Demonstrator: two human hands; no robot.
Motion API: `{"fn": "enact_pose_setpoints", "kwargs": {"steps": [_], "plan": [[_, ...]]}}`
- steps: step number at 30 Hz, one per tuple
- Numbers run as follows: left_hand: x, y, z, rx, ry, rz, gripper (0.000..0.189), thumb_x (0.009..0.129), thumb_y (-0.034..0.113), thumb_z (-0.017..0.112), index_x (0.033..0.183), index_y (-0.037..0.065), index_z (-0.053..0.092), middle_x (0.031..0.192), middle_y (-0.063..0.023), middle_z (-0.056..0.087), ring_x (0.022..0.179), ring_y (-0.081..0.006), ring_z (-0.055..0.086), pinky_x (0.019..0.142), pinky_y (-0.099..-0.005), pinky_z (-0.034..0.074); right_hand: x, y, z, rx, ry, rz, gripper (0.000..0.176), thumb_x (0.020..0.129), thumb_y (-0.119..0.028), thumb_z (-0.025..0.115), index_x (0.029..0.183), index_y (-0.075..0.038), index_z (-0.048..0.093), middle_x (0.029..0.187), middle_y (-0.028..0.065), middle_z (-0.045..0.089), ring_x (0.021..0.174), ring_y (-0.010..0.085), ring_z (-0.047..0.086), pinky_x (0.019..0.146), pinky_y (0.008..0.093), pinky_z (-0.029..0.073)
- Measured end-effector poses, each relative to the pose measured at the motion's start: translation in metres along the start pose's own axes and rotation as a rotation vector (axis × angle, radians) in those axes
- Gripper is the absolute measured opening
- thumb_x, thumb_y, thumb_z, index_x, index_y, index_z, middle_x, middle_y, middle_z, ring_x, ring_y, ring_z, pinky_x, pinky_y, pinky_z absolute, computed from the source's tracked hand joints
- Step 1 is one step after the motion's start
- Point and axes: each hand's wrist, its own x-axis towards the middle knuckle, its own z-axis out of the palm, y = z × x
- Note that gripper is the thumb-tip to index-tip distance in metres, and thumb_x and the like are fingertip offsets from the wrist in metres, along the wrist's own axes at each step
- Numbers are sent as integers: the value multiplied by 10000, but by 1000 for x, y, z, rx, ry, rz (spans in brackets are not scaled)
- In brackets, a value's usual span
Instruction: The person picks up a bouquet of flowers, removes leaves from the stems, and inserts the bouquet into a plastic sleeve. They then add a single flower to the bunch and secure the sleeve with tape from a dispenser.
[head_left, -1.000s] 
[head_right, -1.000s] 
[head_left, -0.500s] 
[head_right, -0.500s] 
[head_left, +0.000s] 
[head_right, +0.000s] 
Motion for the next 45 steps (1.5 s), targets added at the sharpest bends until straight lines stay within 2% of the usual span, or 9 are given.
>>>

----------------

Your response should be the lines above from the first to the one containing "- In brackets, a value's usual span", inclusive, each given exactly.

Demonstrator: two human hands; no robot.
Motion API: `{"fn": "enact_pose_setpoints", "kwargs": {"steps": [_], "plan": [[_, ...]]}}`
- steps: step number at 30 Hz, one per tuple
- Numbers run as follows: left_hand: x, y, z, rx, ry, rz, gripper (0.000..0.189), thumb_x (0.009..0.129), thumb_y (-0.034..0.113), thumb_z (-0.017..0.112), index_x (0.033..0.183), index_y (-0.037..0.065), index_z (-0.053..0.092), middle_x (0.031..0.192), middle_y (-0.063..0.023), middle_z (-0.056..0.087), ring_x (0.022..0.179), ring_y (-0.081..0.006), ring_z (-0.055..0.086), pinky_x (0.019..0.142), pinky_y (-0.099..-0.005), pinky_z (-0.034..0.074); right_hand: x, y, z, rx, ry, rz, gripper (0.000..0.176), thumb_x (0.020..0.129), thumb_y (-0.119..0.028), thumb_z (-0.025..0.115), index_x (0.029..0.183), index_y (-0.075..0.038), index_z (-0.048..0.093), middle_x (0.029..0.187), middle_y (-0.028..0.065), middle_z (-0.045..0.089), ring_x (0.021..0.174), ring_y (-0.010..0.085), ring_z (-0.047..0.086), pinky_x (0.019..0.146), pinky_y (0.008..0.093), pinky_z (-0.029..0.073)
- Measured end-effector poses, each relative to the pose measured at the motion's start: translation in metres along the start pose's own axes and rotation as a rotation vector (axis × angle, radians) in those axes
- Gripper is the absolute measured opening
- thumb_x, thumb_y, thumb_z, index_x, index_y, index_z, middle_x, middle_y, middle_z, ring_x, ring_y, ring_z, pinky_x, pinky_y, pinky_z absolute, computed from the source's tracked hand joints
- Step 1 is one step after the motion's start
- Point and axes: each hand's wrist, its own x-axis towards the middle knuckle, its own z-axis out of the palm, y = z × x
- Note that gripper is the thumb-tip to index-tip distance in metres, and thumb_x and the like are fingertip offsets from the wrist in metres, along the wrist's own axes at each step
- Numbers are sent as integers: the value multiplied by 10000, but by 1000 for x, y, z, rx, ry, rz (spans in brackets are not scaled)
- In brackets, a value's usual span

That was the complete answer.